**Problem details**
Retype all entries exactly as they stand, excluding pictures.

**Data extracted from a collection**
____________________
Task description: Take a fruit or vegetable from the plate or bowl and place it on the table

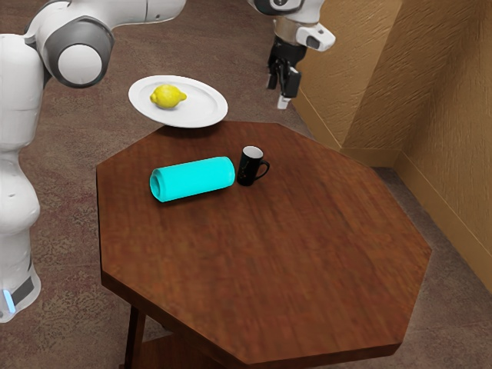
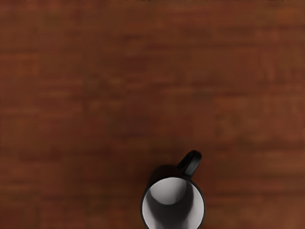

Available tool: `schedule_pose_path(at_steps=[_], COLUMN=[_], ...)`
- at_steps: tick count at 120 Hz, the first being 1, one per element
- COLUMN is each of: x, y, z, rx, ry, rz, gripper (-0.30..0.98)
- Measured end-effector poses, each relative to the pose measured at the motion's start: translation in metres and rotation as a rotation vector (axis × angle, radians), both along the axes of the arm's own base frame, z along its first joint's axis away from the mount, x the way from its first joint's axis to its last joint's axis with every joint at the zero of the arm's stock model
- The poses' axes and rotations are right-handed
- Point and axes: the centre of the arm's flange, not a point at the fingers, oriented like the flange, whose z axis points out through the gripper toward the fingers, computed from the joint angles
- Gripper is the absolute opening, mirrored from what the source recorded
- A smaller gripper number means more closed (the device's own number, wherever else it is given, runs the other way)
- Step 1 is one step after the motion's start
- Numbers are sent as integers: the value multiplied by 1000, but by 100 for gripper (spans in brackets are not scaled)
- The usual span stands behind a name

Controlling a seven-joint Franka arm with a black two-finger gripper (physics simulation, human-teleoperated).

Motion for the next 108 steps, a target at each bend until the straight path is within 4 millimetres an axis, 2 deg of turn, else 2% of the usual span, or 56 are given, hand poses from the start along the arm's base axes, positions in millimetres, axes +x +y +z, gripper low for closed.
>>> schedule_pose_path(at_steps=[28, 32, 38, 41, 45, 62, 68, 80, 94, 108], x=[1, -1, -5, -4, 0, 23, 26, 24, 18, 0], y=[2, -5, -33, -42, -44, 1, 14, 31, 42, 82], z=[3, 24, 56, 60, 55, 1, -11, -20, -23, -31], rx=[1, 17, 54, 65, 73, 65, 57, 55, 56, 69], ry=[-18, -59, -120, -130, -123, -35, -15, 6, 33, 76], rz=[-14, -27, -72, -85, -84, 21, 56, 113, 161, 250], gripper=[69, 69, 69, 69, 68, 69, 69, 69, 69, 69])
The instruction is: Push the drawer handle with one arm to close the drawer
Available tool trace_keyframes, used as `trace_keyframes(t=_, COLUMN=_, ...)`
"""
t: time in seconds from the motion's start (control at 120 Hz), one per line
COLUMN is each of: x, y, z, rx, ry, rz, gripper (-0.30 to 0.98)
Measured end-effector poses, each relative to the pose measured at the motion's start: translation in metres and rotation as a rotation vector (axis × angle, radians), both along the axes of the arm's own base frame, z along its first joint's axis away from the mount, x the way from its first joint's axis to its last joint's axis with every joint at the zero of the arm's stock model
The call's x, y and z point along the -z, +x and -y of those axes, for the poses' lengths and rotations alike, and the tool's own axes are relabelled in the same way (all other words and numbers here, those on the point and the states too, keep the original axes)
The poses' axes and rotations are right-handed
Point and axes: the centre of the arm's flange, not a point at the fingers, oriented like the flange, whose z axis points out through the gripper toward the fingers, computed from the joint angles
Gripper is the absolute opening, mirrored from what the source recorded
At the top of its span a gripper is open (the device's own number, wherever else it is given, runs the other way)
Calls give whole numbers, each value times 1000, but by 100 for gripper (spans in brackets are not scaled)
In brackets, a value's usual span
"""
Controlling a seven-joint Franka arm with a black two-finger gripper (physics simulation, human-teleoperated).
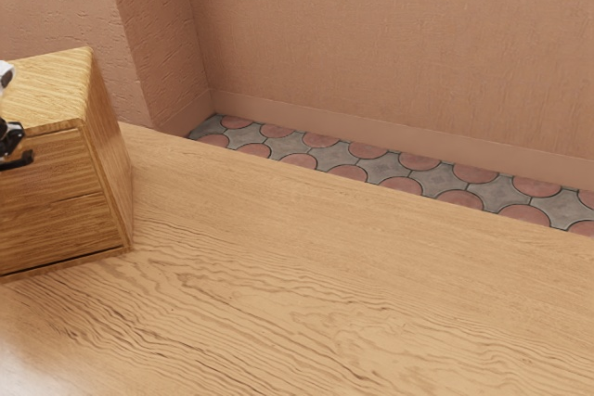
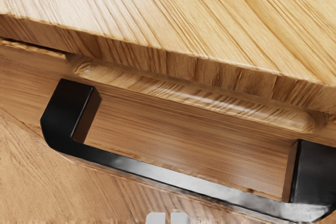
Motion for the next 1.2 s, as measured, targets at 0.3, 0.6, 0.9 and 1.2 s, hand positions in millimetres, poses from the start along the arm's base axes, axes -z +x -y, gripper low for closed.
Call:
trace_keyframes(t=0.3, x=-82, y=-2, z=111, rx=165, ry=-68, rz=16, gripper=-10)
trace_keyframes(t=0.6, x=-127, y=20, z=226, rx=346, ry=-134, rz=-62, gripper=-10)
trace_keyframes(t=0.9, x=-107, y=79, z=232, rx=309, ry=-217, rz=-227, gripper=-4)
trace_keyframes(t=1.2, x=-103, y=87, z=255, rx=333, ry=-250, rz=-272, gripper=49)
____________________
**Exercise solution**
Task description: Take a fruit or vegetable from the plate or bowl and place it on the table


Available tool: `schedule_pose_path(at_steps=[_], COLUMN=[_], ...)`
- at_steps: tick count at 120 Hz, the first being 1, one per element
- COLUMN is each of: x, y, z, rx, ry, rz, gripper (-0.30..0.98)
- Measured end-effector poses, each relative to the pose measured at the motion's start: translation in metres and rotation as a rotation vector (axis × angle, radians), both along the axes of the arm's own base frame, z along its first joint's axis away from the mount, x the way from its first joint's axis to its last joint's axis with every joint at the zero of the arm's stock model
- The poses' axes and rotations are right-handed
- Point and axes: the centre of the arm's flange, not a point at the fingers, oriented like the flange, whose z axis points out through the gripper toward the fingers, computed from the joint angles
- Gripper is the absolute opening, mirrored from what the source recorded
- A smaller gripper number means more closed (the device's own number, wherever else it is given, runs the other way)
- Step 1 is one step after the motion's start
- Numbers are sent as integers: the value multiplied by 1000, but by 100 for gripper (spans in brackets are not scaled)
- The usual span stands behind a name

Controlling a seven-joint Franka arm with a black two-finger gripper (physics simulation, human-teleoperated).

Motion for the next 108 steps, a target at each bend until the straight path is within 4 millimetres an axis, 2 deg of turn, else 2% of the usual span, or 56 are given, hand poses from the start along the arm's base axes, positions in millimetres, axes +x +y +z, gripper low for closed.
>>> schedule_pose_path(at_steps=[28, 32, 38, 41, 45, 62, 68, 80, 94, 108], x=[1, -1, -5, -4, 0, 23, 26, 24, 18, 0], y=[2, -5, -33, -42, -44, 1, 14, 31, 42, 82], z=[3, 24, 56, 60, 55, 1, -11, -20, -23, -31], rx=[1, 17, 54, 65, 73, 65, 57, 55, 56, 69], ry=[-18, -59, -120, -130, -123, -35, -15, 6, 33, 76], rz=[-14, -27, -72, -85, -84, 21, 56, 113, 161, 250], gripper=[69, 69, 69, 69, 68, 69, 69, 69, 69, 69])
The instruction is: Push the drawer handle with one arm to close the drawer
Available tool trace_keyframes, used as `trace_keyframes(t=_, COLUMN=_, ...)`
"""
t: time in seconds from the motion's start (control at 120 Hz), one per line
COLUMN is each of: x, y, z, rx, ry, rz, gripper (-0.30 to 0.98)
Measured end-effector poses, each relative to the pose measured at the motion's start: translation in metres and rotation as a rotation vector (axis × angle, radians), both along the axes of the arm's own base frame, z along its first joint's axis away from the mount, x the way from its first joint's axis to its last joint's axis with every joint at the zero of the arm's stock model
The call's x, y and z point along the -z, +x and -y of those axes, for the poses' lengths and rotations alike, and the tool's own axes are relabelled in the same way (all other words and numbers here, those on the point and the states too, keep the original axes)
The poses' axes and rotations are right-handed
Point and axes: the centre of the arm's flange, not a point at the fingers, oriented like the flange, whose z axis points out through the gripper toward the fingers, computed from the joint angles
Gripper is the absolute opening, mirrored from what the source recorded
At the top of its span a gripper is open (the device's own number, wherever else it is given, runs the other way)
Calls give whole numbers, each value times 1000, but by 100 for gripper (spans in brackets are not scaled)
In brackets, a value's usual span
"""
Controlling a seven-joint Franka arm with a black two-finger gripper (physics simulation, human-teleoperated).
Motion for the next 1.2 s, as measured, targets at 0.3, 0.6, 0.9 and 1.2 s, hand positions in millimetres, poses from the start along the arm's base axes, axes -z +x -y, gripper low for closed.
Call:
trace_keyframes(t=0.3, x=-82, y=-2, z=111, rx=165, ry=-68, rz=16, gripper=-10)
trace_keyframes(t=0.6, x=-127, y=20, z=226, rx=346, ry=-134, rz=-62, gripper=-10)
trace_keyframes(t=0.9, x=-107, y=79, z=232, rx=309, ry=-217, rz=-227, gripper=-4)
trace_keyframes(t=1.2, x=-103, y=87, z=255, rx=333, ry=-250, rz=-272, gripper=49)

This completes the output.